#### [TASK ITEM]
Restate all of the entries verbatim.
---------- DATA RECORDS
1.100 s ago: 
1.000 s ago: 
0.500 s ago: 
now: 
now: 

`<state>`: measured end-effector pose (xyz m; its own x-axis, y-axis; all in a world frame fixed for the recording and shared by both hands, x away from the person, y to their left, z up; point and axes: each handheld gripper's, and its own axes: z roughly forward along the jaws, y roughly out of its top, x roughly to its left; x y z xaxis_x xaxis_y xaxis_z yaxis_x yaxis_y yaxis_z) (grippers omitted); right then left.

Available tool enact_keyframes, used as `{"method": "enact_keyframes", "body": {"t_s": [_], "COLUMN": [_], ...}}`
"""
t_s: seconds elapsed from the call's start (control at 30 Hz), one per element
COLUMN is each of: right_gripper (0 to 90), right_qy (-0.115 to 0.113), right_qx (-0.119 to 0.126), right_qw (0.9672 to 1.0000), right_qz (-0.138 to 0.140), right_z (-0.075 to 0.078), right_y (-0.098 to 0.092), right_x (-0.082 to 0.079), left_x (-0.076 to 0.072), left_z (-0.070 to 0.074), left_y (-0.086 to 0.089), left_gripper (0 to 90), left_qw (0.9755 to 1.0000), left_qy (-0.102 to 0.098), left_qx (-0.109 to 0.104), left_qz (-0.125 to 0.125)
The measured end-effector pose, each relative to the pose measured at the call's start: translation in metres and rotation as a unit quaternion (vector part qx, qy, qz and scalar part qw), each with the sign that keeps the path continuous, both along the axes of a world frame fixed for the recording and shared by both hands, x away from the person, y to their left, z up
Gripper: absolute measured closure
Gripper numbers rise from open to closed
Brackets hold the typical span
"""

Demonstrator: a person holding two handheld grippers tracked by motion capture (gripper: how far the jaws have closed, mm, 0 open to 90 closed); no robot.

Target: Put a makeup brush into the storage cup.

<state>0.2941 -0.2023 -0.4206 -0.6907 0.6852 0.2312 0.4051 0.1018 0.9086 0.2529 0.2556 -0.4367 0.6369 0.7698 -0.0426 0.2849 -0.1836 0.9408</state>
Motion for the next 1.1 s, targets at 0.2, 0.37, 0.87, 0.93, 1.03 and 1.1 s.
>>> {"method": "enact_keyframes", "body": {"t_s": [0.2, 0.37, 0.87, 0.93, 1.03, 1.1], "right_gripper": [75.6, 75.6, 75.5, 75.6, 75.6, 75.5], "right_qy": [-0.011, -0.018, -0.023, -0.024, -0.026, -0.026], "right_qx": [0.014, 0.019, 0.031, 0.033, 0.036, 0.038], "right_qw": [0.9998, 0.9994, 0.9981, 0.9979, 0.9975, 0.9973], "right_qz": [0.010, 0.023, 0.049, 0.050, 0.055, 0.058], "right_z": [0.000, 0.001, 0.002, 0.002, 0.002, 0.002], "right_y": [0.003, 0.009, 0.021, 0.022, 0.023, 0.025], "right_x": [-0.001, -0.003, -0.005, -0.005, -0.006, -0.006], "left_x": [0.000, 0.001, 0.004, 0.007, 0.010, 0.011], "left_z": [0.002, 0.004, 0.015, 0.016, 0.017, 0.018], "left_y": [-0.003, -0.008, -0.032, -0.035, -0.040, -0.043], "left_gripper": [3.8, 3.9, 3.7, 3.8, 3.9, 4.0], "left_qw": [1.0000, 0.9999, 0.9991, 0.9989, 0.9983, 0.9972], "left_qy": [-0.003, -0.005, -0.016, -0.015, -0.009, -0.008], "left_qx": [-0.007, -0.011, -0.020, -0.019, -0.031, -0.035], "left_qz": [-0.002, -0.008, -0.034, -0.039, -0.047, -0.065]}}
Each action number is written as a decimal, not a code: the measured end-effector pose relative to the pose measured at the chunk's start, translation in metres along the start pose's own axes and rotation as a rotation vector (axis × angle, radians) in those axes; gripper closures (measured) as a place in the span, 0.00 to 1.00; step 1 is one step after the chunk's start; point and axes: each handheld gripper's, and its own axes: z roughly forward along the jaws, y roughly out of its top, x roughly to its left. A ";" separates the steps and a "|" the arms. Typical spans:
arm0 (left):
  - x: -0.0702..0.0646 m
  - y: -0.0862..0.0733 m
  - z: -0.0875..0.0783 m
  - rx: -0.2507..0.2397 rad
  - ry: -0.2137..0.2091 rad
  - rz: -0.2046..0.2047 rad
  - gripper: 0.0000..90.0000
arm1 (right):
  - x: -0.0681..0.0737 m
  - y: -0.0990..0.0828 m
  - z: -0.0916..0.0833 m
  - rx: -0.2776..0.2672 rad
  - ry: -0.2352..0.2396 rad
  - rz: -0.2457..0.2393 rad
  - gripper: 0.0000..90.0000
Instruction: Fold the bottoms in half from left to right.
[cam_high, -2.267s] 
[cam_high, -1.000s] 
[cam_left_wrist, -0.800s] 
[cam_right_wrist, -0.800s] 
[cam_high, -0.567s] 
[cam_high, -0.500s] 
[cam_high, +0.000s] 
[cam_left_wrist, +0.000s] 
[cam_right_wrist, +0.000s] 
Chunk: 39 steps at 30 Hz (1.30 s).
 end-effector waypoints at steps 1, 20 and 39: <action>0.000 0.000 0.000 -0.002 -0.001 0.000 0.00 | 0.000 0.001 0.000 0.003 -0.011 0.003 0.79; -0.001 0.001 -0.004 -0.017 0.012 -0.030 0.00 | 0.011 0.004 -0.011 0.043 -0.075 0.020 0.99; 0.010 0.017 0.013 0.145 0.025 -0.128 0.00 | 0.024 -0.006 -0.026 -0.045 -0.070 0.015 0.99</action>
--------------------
#### [RESPONSE BELOW]
1.100 s ago: 
1.000 s ago: 
0.500 s ago: 
now: 
now: 

`<state>`: measured end-effector pose (xyz m; its own x-axis, y-axis; all in a world frame fixed for the recording and shared by both hands, x away from the person, y to their left, z up; point and axes: each handheld gripper's, and its own axes: z roughly forward along the jaws, y roughly out of its top, x roughly to its left; x y z xaxis_x xaxis_y xaxis_z yaxis_x yaxis_y yaxis_z) (grippers omitted); right then left.

Available tool enact_keyframes, used as `{"method": "enact_keyframes", "body": {"t_s": [_], "COLUMN": [_], ...}}`
"""
t_s: seconds elapsed from the call's start (control at 30 Hz), one per element
COLUMN is each of: right_gripper (0 to 90), right_qy (-0.115 to 0.113), right_qx (-0.119 to 0.126), right_qw (0.9672 to 1.0000), right_qz (-0.138 to 0.140), right_z (-0.075 to 0.078), right_y (-0.098 to 0.092), right_x (-0.082 to 0.079), left_x (-0.076 to 0.072), left_z (-0.070 to 0.074), left_y (-0.086 to 0.089), left_gripper (0 to 90), left_qw (0.9755 to 1.0000), left_qy (-0.102 to 0.098), left_qx (-0.109 to 0.104), left_qz (-0.125 to 0.125)
The measured end-effector pose, each relative to the pose measured at the call's start: translation in metres and rotation as a unit quaternion (vector part qx, qy, qz and scalar part qw), each with the sign that keeps the path continuous, both along the axes of a world frame fixed for the recording and shared by both hands, x away from the person, y to their left, z up
Gripper: absolute measured closure
Gripper numbers rise from open to closed
Brackets hold the typical span
"""

Demonstrator: a person holding two handheld grippers tracked by motion capture (gripper: how far the jaws have closed, mm, 0 open to 90 closed); no robot.

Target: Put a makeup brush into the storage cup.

<state>0.2941 -0.2023 -0.4206 -0.6907 0.6852 0.2312 0.4051 0.1018 0.9086 0.2529 0.2556 -0.4367 0.6369 0.7698 -0.0426 0.2849 -0.1836 0.9408</state>
Motion for the next 1.1 s, targets at 0.2, 0.37, 0.87, 0.93, 1.03 and 1.1 s.
>>> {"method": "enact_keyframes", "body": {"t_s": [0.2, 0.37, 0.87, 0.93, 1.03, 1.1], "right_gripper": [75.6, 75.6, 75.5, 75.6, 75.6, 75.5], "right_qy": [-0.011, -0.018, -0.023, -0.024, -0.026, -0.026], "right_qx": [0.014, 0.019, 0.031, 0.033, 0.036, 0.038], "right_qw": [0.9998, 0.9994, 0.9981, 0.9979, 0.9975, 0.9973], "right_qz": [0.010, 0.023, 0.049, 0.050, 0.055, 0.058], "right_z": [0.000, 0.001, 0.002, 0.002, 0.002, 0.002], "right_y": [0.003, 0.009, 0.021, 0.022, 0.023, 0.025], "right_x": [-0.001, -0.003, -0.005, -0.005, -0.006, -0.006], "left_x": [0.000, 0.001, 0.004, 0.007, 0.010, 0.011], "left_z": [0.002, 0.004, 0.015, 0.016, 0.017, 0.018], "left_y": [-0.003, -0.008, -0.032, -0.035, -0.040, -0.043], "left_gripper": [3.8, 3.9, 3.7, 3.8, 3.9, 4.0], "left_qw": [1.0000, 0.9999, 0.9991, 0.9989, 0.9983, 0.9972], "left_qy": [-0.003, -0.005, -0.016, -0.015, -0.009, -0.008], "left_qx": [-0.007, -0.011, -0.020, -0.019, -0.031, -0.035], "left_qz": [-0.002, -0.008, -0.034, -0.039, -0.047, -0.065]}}
Each action number is written as a decimal, not a code: the measured end-effector pose relative to the pose measured at the chunk's start, translation in metres along the start pose's own axes and rotation as a rotation vector (axis × angle, radians) in those axes; gripper closures (measured) as a place in the span, 0.00 to 1.00; step 1 is one step after the chunk's start; point and axes: each handheld gripper's, and its own axes: z roughly forward along the jaws, y roughly out of its top, x roughly to its left. A ";" separates the steps and a "|" the arms. Typical spans:
arm0 (left):
  - x: -0.0702..0.0646 m
  - y: -0.0862..0.0733 m
  - z: -0.0875..0.0783 m
  - rx: -0.2507..0.2397 rad
  - ry: -0.2137..0.2091 rad
  - rz: -0.2046..0.2047 rad
  - gripper: 0.0000..90.0000
arm1 (right):
  - x: -0.0681..0.0737 m
  - y: -0.0990..0.0828 m
  - z: -0.0916..0.0833 m
  - rx: -0.2776..0.2672 rad
  - ry: -0.2352..0.2396 rad
  - rz: -0.2457..0.2393 rad
  - gripper: 0.0000..90.0000
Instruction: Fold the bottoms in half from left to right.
[cam_high, -2.267s] 
[cam_high, -1.000s] 
[cam_left_wrist, -0.800s] 
[cam_right_wrist, -0.800s] 
[cam_high, -0.567s] 
[cam_high, -0.500s] 
[cam_high, +0.000s] 
[cam_left_wrist, +0.000s] 
[cam_right_wrist, +0.000s] 
Chunk: 39 steps at 30 Hz (1.30 s).
 end-effector waypoints at steps 1, 20 and 39: <action>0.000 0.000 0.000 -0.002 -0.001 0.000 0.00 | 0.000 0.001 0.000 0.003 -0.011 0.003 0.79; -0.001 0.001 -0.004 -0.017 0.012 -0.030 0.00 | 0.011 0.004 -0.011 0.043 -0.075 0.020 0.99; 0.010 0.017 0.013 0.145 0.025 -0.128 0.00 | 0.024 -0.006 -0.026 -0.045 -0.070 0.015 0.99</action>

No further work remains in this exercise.